2012年1月18日水曜日

Temperature

この数年よく耳にする「低温調理」とか「適温調理」という調理は実際には随分昔からある考え方だ。そもそも「シャルキュトリー」の分野では100年以上前から「ハム」が作られていたではないか。

ロースト・ビーフを綺麗なロゼに焼き上げるために肉の中心温度を何度にすれば良いかなどは、目盛りを赤、青、などで色分けして、赤の温度ならロゼ、青ならレア、というような表示の付いた針式クッキング・メーターはかなり以前から家庭用レベルで販売されている。

今はそのような温度管理を街場のレストランで満席の状態でもいかに確実に「当たり外れなく」実現するか、という部分に挑んでいるのだと思う。調理をより化学的アプローチで研究する動きは加速度的に進行している。情報もゆきわたり、その結果全然美味しくない「低温調理」が氾濫してしまったのも事実だが・・・。

そういった分野においては企業の食品加工工場での運用研究の方が遥かに進んでいる。

近年、実際に注目されているのは、中心温度と常にリンクしている表面温度とのバランスだ。ロースト・ビーフの火の入り具合のグランデーションは「中心温度と表面温度の差」から生まれる色だ。中心温度と表面温度の差が0℃ならグランディーションはなく肉の内部は均一な焼き加減となる。表面温度の方が高い差異になればなるほど中心とのコントラストはきつくなる。全体の温度が低ければ生に、高ければ火が入っている。

素材によりタンパク質の種類が違うのでその変性温度も一定ではない。だから肉や魚の種類で適切な加熱温度、すなわち中心温度と表面温度とその与え方はそれぞれ異なる。
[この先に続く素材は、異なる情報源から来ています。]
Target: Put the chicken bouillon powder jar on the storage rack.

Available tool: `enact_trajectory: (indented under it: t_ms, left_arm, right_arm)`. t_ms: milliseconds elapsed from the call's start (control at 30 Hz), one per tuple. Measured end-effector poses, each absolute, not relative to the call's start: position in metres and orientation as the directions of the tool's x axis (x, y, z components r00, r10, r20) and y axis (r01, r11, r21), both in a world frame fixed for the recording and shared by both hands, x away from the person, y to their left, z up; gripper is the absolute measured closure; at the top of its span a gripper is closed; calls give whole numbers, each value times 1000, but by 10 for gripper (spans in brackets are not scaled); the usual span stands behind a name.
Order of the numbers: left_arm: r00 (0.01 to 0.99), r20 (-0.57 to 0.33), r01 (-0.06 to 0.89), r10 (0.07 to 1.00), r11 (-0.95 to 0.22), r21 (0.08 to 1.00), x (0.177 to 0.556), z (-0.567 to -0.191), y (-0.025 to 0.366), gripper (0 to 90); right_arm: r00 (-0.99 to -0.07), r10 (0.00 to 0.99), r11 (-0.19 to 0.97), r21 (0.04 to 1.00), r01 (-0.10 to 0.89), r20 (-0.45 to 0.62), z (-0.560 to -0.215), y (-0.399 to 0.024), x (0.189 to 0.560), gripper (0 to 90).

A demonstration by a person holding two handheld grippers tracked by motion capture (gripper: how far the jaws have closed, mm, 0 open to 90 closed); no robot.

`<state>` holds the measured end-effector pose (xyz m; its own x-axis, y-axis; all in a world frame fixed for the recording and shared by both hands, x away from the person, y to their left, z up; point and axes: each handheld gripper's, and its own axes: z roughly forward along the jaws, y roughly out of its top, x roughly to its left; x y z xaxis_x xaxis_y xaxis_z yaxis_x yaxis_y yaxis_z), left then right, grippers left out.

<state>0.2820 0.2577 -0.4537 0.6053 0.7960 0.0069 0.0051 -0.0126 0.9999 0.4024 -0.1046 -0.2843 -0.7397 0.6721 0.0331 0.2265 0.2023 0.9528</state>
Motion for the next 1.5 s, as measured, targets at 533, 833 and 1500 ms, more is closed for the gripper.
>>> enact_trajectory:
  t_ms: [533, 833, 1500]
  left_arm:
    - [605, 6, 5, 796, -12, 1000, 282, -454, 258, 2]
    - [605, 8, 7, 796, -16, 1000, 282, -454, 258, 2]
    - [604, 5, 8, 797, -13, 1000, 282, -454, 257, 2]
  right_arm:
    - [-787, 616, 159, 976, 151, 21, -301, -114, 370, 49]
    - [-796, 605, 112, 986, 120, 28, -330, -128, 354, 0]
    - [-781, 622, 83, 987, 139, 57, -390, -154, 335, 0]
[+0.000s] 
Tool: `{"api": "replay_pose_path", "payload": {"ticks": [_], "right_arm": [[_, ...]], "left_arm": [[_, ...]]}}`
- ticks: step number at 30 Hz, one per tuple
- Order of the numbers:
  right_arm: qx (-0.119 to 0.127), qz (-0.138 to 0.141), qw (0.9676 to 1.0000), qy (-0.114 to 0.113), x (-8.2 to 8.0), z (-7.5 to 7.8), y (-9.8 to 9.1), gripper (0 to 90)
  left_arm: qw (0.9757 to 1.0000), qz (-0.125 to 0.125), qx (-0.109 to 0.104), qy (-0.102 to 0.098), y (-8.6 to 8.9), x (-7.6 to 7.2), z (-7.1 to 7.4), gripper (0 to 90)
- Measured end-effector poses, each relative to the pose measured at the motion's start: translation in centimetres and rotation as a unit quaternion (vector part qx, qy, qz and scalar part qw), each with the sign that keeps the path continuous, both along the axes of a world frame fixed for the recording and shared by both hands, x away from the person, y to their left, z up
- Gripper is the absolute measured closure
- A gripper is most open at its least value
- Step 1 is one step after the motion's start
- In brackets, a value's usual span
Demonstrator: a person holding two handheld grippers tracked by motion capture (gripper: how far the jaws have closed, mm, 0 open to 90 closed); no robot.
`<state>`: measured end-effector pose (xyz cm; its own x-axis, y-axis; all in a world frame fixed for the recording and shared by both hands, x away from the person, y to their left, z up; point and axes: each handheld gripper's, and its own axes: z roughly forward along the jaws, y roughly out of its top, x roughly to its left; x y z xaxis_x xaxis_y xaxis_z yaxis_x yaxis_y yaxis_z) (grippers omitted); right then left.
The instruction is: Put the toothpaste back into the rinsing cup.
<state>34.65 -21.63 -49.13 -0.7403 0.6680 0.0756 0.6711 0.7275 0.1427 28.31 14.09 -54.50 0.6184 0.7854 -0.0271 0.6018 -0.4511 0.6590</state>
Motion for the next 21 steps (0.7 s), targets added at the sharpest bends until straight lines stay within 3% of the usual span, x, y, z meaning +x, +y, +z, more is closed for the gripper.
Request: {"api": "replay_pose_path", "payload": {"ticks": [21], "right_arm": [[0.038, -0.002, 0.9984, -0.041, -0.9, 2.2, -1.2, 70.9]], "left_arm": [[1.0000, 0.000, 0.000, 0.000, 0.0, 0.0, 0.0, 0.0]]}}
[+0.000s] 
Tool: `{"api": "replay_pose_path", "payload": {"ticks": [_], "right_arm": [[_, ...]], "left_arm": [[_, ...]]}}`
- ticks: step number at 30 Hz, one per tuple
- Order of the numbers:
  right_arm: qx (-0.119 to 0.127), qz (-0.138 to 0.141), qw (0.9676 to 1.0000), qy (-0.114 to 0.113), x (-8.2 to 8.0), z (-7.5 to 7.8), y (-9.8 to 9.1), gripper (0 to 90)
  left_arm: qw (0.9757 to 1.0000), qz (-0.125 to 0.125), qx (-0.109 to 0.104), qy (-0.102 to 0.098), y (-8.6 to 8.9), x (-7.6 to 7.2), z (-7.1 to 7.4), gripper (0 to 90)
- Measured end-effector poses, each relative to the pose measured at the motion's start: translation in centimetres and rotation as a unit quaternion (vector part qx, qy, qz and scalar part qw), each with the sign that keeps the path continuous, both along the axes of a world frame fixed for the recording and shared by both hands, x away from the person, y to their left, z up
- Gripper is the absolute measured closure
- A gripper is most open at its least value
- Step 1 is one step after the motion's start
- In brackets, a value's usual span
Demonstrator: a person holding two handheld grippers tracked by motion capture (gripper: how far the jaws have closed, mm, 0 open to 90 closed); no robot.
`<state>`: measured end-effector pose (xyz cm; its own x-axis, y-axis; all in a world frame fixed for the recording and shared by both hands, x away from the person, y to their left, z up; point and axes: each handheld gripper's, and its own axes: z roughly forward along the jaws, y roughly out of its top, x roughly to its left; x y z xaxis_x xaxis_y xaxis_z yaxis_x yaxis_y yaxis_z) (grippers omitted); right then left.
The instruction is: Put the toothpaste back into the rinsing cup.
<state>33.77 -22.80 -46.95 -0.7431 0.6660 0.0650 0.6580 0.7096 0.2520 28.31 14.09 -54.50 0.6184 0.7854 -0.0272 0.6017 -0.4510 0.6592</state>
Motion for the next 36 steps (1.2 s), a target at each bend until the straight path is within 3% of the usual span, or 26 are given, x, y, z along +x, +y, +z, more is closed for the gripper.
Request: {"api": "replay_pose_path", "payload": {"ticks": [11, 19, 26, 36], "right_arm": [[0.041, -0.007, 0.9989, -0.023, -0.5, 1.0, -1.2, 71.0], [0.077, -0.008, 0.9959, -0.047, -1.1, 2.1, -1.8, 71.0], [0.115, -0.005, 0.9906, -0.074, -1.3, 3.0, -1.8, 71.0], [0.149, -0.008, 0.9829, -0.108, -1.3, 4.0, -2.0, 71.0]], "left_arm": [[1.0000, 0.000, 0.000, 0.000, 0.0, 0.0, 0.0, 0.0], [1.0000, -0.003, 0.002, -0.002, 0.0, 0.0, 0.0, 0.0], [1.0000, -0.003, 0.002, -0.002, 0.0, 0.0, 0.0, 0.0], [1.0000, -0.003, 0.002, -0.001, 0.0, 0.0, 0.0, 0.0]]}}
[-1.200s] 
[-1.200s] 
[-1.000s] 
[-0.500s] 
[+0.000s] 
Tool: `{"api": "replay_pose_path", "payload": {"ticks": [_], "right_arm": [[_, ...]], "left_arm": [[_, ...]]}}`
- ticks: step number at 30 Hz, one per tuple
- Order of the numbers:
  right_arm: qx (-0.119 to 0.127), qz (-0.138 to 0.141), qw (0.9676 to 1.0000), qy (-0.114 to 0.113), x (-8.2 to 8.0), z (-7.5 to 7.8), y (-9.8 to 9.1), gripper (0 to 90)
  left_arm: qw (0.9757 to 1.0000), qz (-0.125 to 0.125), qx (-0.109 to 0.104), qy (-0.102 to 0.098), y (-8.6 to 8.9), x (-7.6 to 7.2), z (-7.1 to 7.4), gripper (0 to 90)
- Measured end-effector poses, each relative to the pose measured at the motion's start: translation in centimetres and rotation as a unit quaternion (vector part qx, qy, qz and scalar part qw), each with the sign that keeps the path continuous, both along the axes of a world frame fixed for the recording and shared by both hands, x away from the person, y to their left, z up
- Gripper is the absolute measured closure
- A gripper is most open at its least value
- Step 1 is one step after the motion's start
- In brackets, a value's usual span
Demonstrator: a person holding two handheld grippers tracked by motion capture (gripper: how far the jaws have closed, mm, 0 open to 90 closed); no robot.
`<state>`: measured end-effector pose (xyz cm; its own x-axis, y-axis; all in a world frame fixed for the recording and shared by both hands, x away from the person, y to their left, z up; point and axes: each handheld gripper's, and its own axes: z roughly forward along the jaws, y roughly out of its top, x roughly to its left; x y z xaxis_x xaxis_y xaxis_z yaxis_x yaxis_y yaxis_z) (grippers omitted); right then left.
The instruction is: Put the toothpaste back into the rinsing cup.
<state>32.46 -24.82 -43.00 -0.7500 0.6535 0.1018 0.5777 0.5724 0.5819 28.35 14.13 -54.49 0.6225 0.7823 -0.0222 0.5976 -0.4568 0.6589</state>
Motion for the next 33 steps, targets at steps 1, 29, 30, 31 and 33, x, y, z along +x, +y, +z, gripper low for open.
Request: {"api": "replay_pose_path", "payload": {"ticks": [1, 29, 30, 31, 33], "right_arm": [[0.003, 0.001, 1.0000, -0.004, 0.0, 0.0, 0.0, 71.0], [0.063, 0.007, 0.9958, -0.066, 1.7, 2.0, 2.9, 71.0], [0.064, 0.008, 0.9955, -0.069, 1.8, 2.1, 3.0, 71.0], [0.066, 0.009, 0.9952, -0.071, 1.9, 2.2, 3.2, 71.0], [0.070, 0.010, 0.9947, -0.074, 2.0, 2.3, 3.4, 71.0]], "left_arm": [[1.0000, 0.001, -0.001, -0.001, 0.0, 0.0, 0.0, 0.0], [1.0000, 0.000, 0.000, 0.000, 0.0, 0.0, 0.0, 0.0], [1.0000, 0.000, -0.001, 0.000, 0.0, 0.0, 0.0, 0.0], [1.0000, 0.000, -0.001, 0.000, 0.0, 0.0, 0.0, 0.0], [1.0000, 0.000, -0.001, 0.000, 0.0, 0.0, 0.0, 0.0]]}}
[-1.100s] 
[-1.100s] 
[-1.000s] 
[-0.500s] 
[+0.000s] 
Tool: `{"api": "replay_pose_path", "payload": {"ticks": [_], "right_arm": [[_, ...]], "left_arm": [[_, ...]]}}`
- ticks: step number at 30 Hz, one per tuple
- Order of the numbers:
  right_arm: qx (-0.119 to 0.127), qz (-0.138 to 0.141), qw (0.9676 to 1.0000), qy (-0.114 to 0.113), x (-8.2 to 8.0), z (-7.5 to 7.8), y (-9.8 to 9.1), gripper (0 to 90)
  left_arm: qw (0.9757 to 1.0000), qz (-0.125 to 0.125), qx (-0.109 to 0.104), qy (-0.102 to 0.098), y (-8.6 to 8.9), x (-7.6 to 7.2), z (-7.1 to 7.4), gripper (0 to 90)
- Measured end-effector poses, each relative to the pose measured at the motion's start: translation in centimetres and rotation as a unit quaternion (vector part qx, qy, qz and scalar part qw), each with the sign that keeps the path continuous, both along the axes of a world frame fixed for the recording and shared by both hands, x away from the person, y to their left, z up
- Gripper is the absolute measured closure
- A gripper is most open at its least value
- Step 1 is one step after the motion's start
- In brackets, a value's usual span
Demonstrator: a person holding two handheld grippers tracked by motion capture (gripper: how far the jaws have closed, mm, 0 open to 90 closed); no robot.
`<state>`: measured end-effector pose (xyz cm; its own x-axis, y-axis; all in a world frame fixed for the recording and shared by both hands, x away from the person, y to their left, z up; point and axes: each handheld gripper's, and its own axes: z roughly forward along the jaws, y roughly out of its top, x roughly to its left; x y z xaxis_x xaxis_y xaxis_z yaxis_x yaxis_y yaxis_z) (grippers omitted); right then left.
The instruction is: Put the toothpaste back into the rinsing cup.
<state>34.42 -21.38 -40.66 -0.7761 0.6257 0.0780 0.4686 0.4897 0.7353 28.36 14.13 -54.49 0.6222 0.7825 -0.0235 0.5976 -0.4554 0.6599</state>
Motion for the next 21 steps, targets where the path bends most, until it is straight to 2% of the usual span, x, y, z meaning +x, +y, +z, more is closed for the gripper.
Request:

まず肉の表面をリソレしてからオーブンなどで中心めがけて加熱を促進し、ルポゼして中心温度をコントロールするのは従来の方法。逆に肉をオイル・バスやウォーター・バス、スチーム・コンベクション・オーブンに入れて全体を均一な温度にコントロールした後に炭火焼などで仕上げる、これは最近の手法。

しかし、均一なロゼに仕上がっていたからといっていつも料理が美味しいわけではない。昔ながらの手法で上手に焼かれた「キャレ・ダニョ・ロティ」が現代的手法に凌駕されているとも思えないからだ。